Ensure your videos are organized according to the setup guide:
data/Favorites/videos/
├── 123456789.mp4          # Unlabeled
├── 987654321.mp4          # Unlabeled
├── soccer/
   ├── 111111111.mp4      # Labeled as "soccer"
   └── 222222222.mp4
└── cooking/
    └── 333333333.mp4      # Labeled as "cooking"
2

Run Extraction

python extract_features.py
The script will:
  • Auto-detect CUDA/CPU
  • Load CLIP and Whisper models
  • Discover labeled and unlabeled videos
  • Extract features with progress bars
  • Save artifacts to artifacts/
3

Monitor Progress

Expected terminal output:
Using device: cuda
Loading CLIP (ViT-B/32)...
Loading Whisper (base)...

Dataset summary:
  Labeled videos: 156
  Unlabeled videos: 42
  Categories: ['cooking', 'funny', 'motivational', 'pets', 'quran', 'soccer', 'tiktok', 'travel']

============================================================
Extracting features for labeled videos...
============================================================
Labeled: 100%|███████████████████| 156/156 [08:23<00:00,  3.23s/it]

Saved labeled embeddings: torch.Size([156, 1024])

============================================================
Extracting features for unlabeled videos...
============================================================
Unlabeled: 100%|█████████████████| 42/42 [02:11<00:00,  3.12s/it]
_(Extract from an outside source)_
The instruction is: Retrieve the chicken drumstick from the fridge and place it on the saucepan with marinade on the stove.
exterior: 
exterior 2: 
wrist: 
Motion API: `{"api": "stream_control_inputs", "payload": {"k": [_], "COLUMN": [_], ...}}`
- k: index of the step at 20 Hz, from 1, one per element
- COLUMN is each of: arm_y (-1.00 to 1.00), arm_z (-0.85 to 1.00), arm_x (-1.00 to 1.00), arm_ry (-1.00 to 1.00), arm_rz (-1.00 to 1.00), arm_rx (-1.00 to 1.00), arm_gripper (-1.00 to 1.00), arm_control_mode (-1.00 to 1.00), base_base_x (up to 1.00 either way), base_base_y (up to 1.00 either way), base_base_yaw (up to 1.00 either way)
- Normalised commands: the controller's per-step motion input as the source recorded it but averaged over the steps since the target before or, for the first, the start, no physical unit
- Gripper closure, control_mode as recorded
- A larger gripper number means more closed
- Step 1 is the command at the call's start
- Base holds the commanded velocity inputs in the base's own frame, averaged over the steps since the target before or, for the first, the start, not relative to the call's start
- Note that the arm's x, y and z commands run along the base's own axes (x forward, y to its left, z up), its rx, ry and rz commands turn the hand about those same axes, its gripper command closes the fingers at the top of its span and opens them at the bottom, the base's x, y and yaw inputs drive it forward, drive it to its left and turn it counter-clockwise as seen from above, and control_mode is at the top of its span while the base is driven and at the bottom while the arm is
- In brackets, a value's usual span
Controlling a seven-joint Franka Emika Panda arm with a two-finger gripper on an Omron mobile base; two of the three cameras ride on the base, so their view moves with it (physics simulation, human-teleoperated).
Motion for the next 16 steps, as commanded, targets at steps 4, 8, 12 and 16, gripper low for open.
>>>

Saved unlabeled embeddings: torch.Size([42, 1024])
Saved 198 transcripts

Done! Artifacts saved to: artifacts

Output Artifacts

Feature extraction creates three files in artifacts/:

labeled_embeddings.pt

PyTorch tensor file containing features for videos in category folders.
import torch
data = torch.load("artifacts/labeled_embeddings.pt")

# Structure:
{
    "features": torch.Tensor,      # Shape: [N, 1024] - feature vectors
    "labels": torch.Tensor,        # Shape: [N] - category indices (0, 1, 2, ...)
    "label_names": List[str],      # ['cooking', 'funny', 'soccer', ...]
    "video_paths": List[str],      # Full paths to video files
}
Example inspection:
print(f"Num videos: {data['features'].shape[0]}")
print(f"Feature dim: {data['features'].shape[1]}")
print(f"Categories: {data['label_names']}")
print(f"Class distribution: {torch.bincount(data['labels'])}")
Output:
Num videos: 156
Feature dim: 1024
Categories: ['cooking', 'funny', 'motivational', 'pets', 'quran', 'soccer', 'tiktok', 'travel']
Class distribution: tensor([12, 8, 15, 18, 24, 45, 20, 14])

unlabeled_embeddings.pt

Features for unsorted videos in the root directory.
{
    "features": torch.Tensor,      # Shape: [M, 1024]
    "video_paths": List[str],      # Paths to unlabeled videos
}
These will be used by predict.py to generate folder predictions.

transcripts.json

Whisper transcriptions for all videos (useful for debugging and analysis).
{
  "data/Favorites/videos/soccer/123456789.mp4": "goal! what an incredible finish!",
  "data/Favorites/videos/cooking/987654321.mp4": "today we're making pasta carbonara",
  "data/Favorites/videos/456789123.mp4": "subscribe for more content"
}
# View all transcripts
cat artifacts/transcripts.json | python -m json.tool | less

# Search for keywords
cat artifacts/transcripts.json | grep -i "recipe"

Processing Time

Extraction time varies by hardware and dataset size:
HardwareVideosTimeVideos/sec
RTX 3060 (GPU)200~10 min0.3
M1 Mac (CPU)200~45 min0.07
CPU (Intel i7)200~60 min0.055
Bottlenecks:
  • Whisper transcription: ~70% of processing time
  • Video decoding: ~20%
  • CLIP encoding: ~10%
Processing is sequential (one video at a time). The script doesn’t support batch processing to avoid VRAM overflow.

Handling Edge Cases

Videos Without Audio

If audio extraction fails (silent video, corrupt audio, etc.), the script uses a zero vector for the audio component:
if audio_result is not None:
    audio_emb, transcript = audio_result
else:
    # Fallback: zero vector for missing audio
    audio_emb = torch.zeros(vis_emb.shape[0])
This ensures all videos get 1024-d features even without audio.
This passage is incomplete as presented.